> **Instructions to follow**
Give the number of lines in the entries that contain "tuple". State only the count.

> **Data for processing**
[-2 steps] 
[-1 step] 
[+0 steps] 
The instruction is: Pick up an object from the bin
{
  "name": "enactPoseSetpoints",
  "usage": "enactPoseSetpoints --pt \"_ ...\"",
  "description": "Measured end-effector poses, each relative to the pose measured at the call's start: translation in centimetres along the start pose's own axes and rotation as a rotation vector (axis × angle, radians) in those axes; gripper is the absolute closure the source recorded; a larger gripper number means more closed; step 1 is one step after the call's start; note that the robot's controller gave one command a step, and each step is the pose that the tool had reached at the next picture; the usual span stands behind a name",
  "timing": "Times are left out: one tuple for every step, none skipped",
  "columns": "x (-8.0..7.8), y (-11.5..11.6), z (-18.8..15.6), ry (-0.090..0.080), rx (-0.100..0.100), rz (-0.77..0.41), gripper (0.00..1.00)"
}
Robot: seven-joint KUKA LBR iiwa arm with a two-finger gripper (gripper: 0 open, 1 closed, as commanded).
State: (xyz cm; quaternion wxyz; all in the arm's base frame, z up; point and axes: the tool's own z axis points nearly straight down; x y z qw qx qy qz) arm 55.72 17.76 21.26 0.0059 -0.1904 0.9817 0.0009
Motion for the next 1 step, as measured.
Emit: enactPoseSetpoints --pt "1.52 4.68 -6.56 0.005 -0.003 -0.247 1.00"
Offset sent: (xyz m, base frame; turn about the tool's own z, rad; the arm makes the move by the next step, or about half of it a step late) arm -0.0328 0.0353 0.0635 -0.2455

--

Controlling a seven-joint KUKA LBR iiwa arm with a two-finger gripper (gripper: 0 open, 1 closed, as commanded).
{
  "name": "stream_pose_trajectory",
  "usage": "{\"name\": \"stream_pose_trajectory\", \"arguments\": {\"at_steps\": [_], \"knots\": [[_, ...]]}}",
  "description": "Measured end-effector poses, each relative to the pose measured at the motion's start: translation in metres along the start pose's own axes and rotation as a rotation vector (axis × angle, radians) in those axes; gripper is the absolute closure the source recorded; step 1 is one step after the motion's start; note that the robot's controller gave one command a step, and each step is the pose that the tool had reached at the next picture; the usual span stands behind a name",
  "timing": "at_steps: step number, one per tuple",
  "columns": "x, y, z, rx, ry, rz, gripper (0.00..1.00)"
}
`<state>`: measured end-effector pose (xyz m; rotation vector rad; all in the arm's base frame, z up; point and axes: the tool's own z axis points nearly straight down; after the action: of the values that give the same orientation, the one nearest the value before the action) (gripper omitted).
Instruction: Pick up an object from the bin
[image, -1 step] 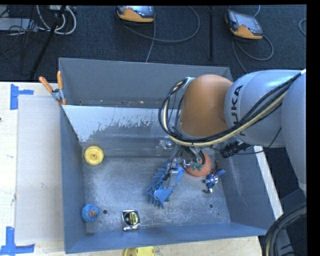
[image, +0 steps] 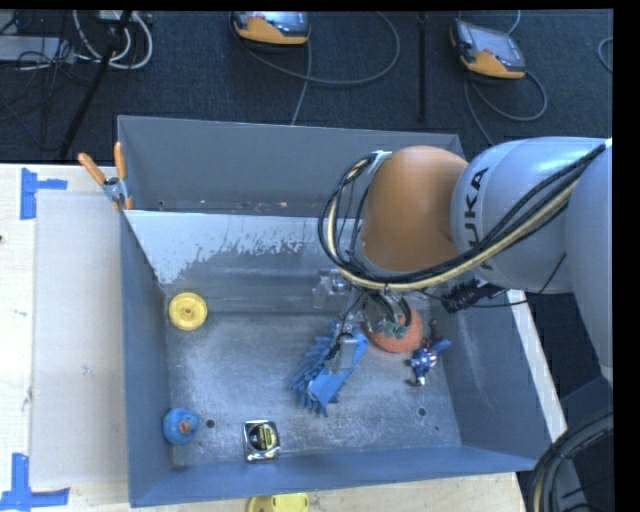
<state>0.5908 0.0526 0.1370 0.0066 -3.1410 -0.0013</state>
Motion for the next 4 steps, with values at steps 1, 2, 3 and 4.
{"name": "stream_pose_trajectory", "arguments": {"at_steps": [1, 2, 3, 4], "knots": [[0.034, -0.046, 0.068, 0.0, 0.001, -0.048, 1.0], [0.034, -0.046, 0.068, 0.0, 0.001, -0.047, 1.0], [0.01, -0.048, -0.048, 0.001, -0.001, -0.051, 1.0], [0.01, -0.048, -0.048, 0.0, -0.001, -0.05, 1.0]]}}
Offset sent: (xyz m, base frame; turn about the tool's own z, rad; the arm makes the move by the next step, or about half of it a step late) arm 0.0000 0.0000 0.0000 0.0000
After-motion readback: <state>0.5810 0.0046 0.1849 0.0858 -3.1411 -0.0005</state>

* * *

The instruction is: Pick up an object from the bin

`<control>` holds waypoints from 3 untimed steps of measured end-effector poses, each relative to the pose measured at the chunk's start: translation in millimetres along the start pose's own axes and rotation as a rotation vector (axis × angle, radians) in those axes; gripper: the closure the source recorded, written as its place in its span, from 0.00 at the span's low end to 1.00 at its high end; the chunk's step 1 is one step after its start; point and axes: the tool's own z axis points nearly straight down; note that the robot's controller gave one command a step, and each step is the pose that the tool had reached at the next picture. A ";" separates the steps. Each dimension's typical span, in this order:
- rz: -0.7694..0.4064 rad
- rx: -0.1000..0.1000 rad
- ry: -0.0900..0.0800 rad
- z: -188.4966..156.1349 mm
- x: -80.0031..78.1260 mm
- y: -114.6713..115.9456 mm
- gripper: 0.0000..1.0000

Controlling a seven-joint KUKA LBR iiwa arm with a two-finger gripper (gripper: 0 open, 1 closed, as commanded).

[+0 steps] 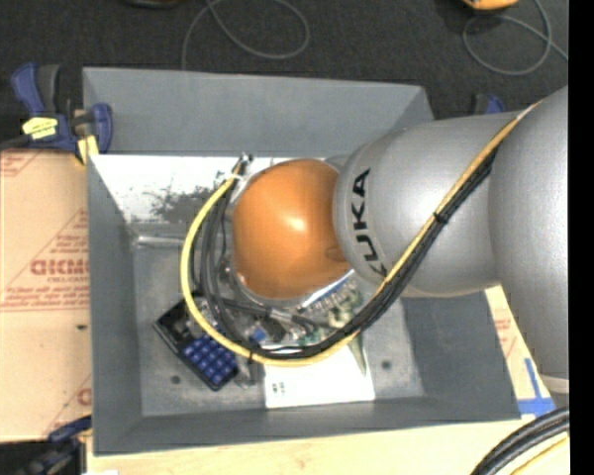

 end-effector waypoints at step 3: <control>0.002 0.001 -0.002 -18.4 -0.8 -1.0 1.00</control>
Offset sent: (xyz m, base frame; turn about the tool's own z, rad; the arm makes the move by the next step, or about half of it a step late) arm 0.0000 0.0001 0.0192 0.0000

> **Solution to the exercise**
2